Social media users wasted little time calling the congressman out for his dangerous and selfish priorities. “Trey Hollingsworth is ‘pro-life’, y’all,” op-ed writer Holly Figueroa O’Reilly tweeted. Luke Turner, page to former U.S. Sen. Joe Donnelly, said he is “once again disappointed” in his congressman. “How dare you tell working families that they have to go back to work and put themselves in danger, when you have been too scared to host a single town hall in three years,” Turner tweeted. Scott Dworkin, a co-founder of the Democratic Coalition, called the congressman’s words “wrong” in his tweet. “The evil is actually monsters saying absurd s— like this,” Dworkin said.
A 2018 video, however, reminds onlookers of exactly why they shouldn’t be surprised by Hollingsworth’s commitment to his own prosperity. He’s serving his second term as Indiana’s 9th congressional district representative. Liz Watson, the congressman’s former opponent for the seat, said Hollingsworth put up $3 million and his dad drudged up $1.5 million from a Super PAC to buy his congressional seat four years ago.

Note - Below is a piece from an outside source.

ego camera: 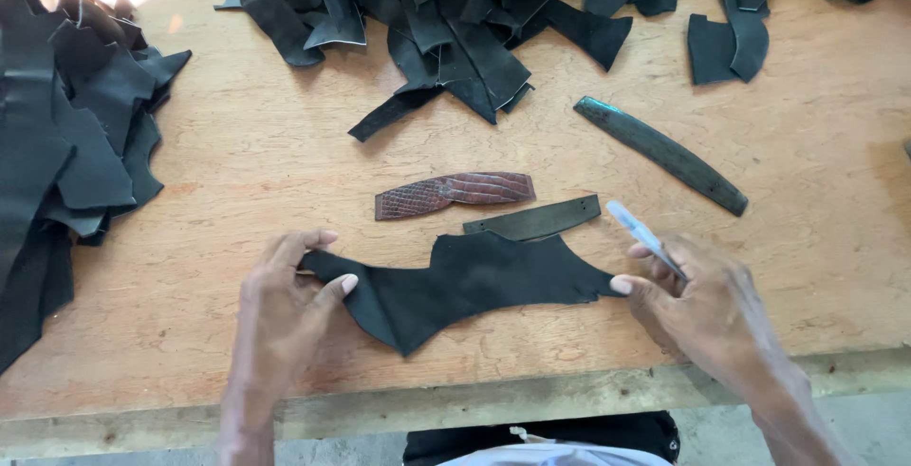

“He’s a Tennessean who decided to waltz in here in 2016 taking advantage of the chaos downticket from Trump to buy our congressional seat out from under us,” she said, “and then his singular accomplishment during his term in Congress has been to give himself a $4.5 million tax cut.” He essentially “broke even,” spending $4.5 million and recouping $4.5 million, so two years later he decided to “go back and double his money,” Watson said.
In the words of MSNBC host Joy-Ann Reid, let’s “hope his constituents take note” this time.